Add the application to the appropriate User Group so users can access the application. Create a custom user group for your application.

  1. In the JumpCloud Console, choose User Management->User Groups
  2. Select the + icon to create a new user group.
  3. Specify a group name and description. In this example, use AppStream2.0
  4. On the users tab, select the users to add to the group.
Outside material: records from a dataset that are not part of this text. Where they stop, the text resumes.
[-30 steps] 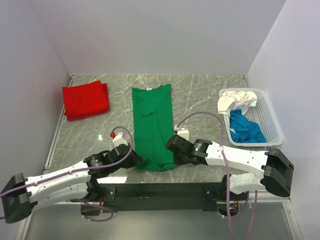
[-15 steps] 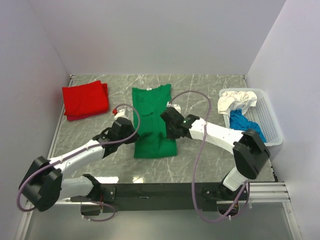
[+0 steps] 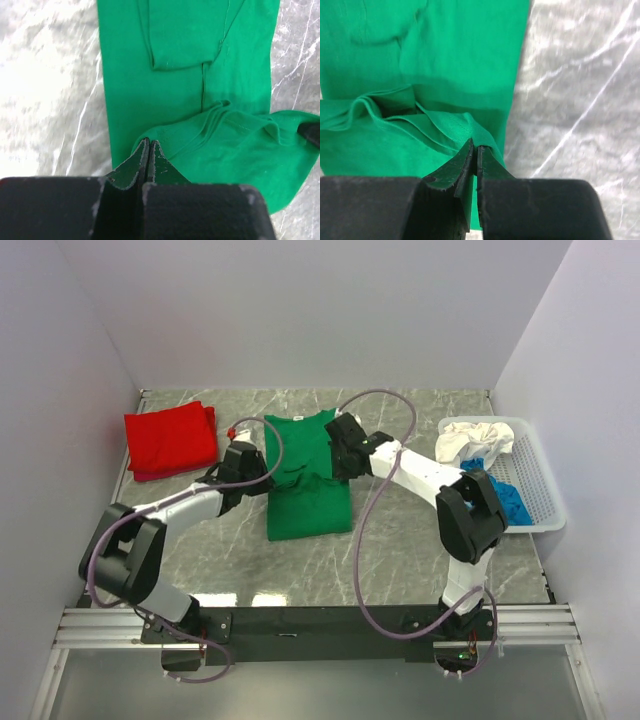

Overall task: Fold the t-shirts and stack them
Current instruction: Fold the tshirt

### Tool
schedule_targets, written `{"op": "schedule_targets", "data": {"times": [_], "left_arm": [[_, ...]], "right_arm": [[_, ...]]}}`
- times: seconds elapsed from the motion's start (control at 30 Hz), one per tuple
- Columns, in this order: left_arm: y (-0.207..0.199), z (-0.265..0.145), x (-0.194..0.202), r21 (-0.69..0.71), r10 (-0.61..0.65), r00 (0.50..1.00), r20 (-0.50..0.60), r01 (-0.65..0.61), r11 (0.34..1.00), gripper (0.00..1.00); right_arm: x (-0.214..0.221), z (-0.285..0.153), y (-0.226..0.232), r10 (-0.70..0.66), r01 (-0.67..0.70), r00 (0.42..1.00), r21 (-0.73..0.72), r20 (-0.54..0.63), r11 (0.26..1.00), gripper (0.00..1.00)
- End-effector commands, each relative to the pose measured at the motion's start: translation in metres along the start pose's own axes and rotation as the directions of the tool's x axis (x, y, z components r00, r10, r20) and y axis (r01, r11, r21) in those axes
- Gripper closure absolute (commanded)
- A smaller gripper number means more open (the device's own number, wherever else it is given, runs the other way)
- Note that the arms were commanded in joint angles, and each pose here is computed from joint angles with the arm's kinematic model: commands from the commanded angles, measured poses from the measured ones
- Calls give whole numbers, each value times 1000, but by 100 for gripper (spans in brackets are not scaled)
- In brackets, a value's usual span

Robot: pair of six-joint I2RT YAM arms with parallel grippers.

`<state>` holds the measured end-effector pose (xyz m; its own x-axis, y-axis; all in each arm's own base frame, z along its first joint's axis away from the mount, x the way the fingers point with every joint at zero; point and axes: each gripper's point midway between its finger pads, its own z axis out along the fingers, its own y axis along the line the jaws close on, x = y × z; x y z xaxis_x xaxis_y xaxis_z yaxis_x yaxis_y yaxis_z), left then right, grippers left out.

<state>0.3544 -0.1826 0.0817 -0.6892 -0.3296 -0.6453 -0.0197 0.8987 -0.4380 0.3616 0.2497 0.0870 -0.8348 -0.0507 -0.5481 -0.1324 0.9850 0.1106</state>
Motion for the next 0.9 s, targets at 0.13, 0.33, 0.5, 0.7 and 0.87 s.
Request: {"op": "schedule_targets", "data": {"times": [0.13,0.33,0.5,0.7,0.87], "left_arm": [[-9,18,-39,46,29,997,65,-32,998,100],[3,36,-43,28,8,999,52,-10,1000,100],[5,47,-45,-1,5,999,35,-5,1000,86],[0,32,-68,-29,-10,996,86,13,999,17],[-4,-7,-85,-29,0,988,157,4,1000,1]], "right_arm": [[-28,24,1,-30,30,1000,-21,-1,999,100],[-27,44,-7,-25,24,999,-26,-29,999,100],[-33,50,-9,-29,27,999,-40,-34,999,100],[-43,29,-16,-43,43,999,-27,-8,999,58],[-50,-1,-23,-41,41,999,-13,34,999,38]]}}
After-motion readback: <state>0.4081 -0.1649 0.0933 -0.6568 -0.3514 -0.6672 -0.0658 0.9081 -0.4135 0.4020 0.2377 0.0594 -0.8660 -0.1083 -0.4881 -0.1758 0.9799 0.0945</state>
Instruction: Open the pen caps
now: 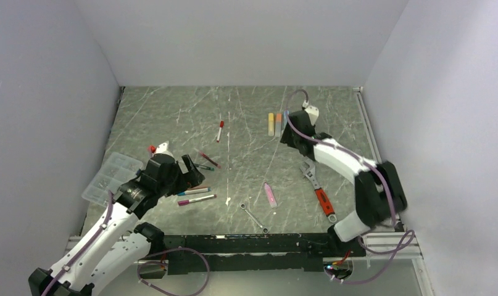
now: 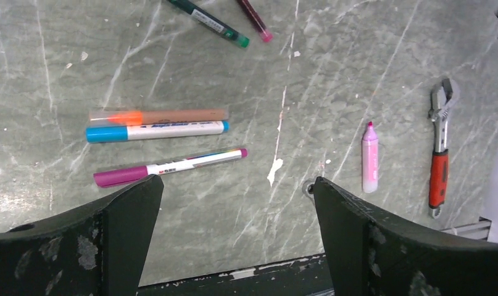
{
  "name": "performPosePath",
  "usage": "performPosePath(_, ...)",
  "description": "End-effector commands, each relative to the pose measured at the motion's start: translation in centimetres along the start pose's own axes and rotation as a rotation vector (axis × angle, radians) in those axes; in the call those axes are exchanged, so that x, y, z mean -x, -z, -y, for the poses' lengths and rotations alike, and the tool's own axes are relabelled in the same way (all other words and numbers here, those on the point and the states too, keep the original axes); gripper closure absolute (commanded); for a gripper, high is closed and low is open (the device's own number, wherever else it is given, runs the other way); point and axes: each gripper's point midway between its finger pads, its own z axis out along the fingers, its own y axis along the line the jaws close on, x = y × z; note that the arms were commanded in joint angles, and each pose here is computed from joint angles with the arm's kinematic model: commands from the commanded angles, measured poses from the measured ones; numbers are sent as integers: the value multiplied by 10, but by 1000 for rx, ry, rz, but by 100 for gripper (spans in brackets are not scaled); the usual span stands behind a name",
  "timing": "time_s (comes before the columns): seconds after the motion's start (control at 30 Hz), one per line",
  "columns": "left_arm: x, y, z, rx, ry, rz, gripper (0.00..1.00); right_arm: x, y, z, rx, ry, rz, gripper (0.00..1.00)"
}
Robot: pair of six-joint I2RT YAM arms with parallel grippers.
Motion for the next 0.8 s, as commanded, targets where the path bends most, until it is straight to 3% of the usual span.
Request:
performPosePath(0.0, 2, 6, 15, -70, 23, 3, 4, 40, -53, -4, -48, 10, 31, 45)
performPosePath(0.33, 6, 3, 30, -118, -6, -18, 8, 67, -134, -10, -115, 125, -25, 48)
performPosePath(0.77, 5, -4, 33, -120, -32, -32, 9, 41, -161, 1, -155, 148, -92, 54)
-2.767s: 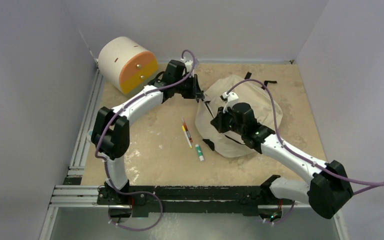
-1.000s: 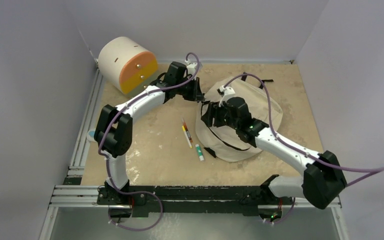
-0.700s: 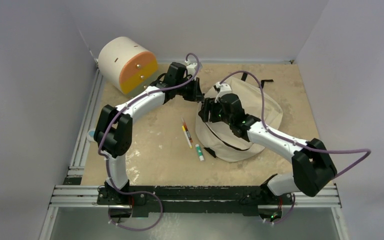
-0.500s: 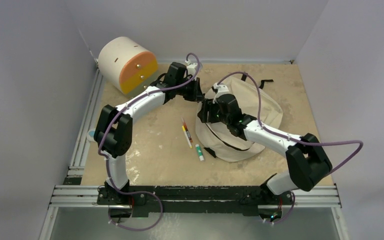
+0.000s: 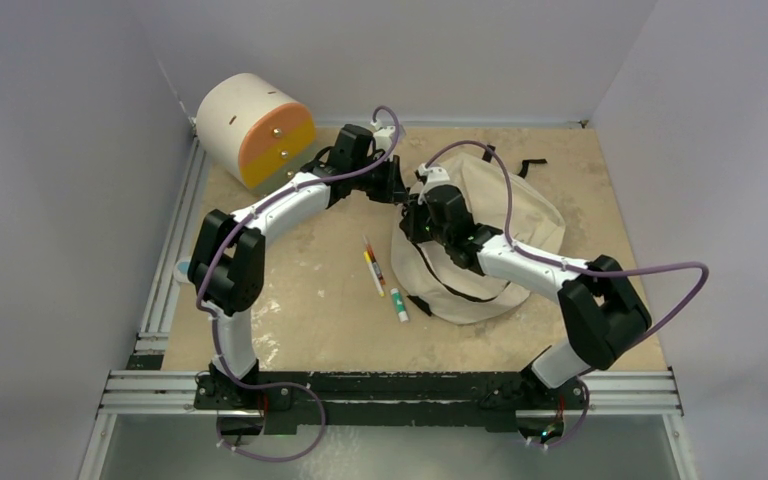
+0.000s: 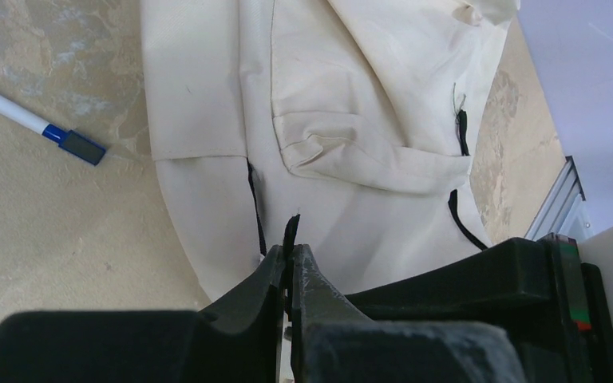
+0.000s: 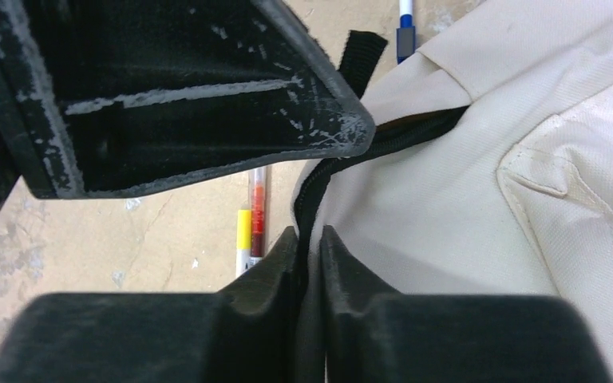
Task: Pack the student bag
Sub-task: Zip the student bag at the center of the board.
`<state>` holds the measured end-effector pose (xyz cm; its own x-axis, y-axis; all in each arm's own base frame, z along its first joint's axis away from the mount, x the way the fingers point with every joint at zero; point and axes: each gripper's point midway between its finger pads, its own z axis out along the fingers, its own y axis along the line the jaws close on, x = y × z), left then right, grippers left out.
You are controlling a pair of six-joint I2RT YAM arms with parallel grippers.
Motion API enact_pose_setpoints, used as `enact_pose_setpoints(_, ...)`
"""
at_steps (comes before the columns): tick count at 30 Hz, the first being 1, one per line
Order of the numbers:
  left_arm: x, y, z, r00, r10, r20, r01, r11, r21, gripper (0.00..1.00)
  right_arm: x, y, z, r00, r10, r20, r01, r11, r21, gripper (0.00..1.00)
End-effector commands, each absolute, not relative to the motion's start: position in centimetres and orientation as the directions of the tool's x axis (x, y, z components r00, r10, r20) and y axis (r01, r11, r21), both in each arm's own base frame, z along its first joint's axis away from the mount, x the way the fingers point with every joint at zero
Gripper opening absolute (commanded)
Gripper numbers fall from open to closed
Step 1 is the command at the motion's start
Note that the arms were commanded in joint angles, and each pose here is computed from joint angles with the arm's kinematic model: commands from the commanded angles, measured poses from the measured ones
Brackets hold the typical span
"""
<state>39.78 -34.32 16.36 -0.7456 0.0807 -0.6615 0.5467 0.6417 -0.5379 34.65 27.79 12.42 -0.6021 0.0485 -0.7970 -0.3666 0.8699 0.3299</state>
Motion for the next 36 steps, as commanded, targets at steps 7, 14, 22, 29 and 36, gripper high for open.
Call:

These are the users that will have access to the application.
  5. On the Applications tab, select the new application you created.
  6. Choose save.

Test Configuration

You can test using the JumpCloud Console, or by using a direct URL.

JumpCloud Console Testing.

  1. As a user assigned to the application, browse to the JumpCloud Console https://console.jumpcloud.com/ and login.
  2. Choose the application you created.
  3. Select the application to run.

Direct URL Testing

  1. Logon to the JumpCloud Console as an administrator, select SSO from the left navigation page. Select the application, and then select the SSO tab. The direct application URL is listed under “IDP URL:”
  2. Provide a user assigned to the application the direct application URL
  3. Ensure the user is authenticated into AppStream 2.0 after logging into JumpCloud

Cleaning up

To avoid incurring future charges, perform the following steps:

  1. In the AppStream 2.0 Console, choose the fleets tab, select the fleet, choose actions, and then stop.
  2. In the AWS IAM Console, find the IAM role you created, select the role and choose delete.
  3. Proceed to the Policies section. Locate the policy you created. Select the policy and choose Policy actions and then Delete.
  4. In the Identity providers tab, select the Identity provider you created and choose Delete
  5. In the JumpCloud Console, delete the application you created.

Conclusion

In this post, I walked you through setting up JumpCloud as your SAML provider for AppStream 2.0. Your users are now able to access AppStream 2.0 through JumpCloud Single Sign-On.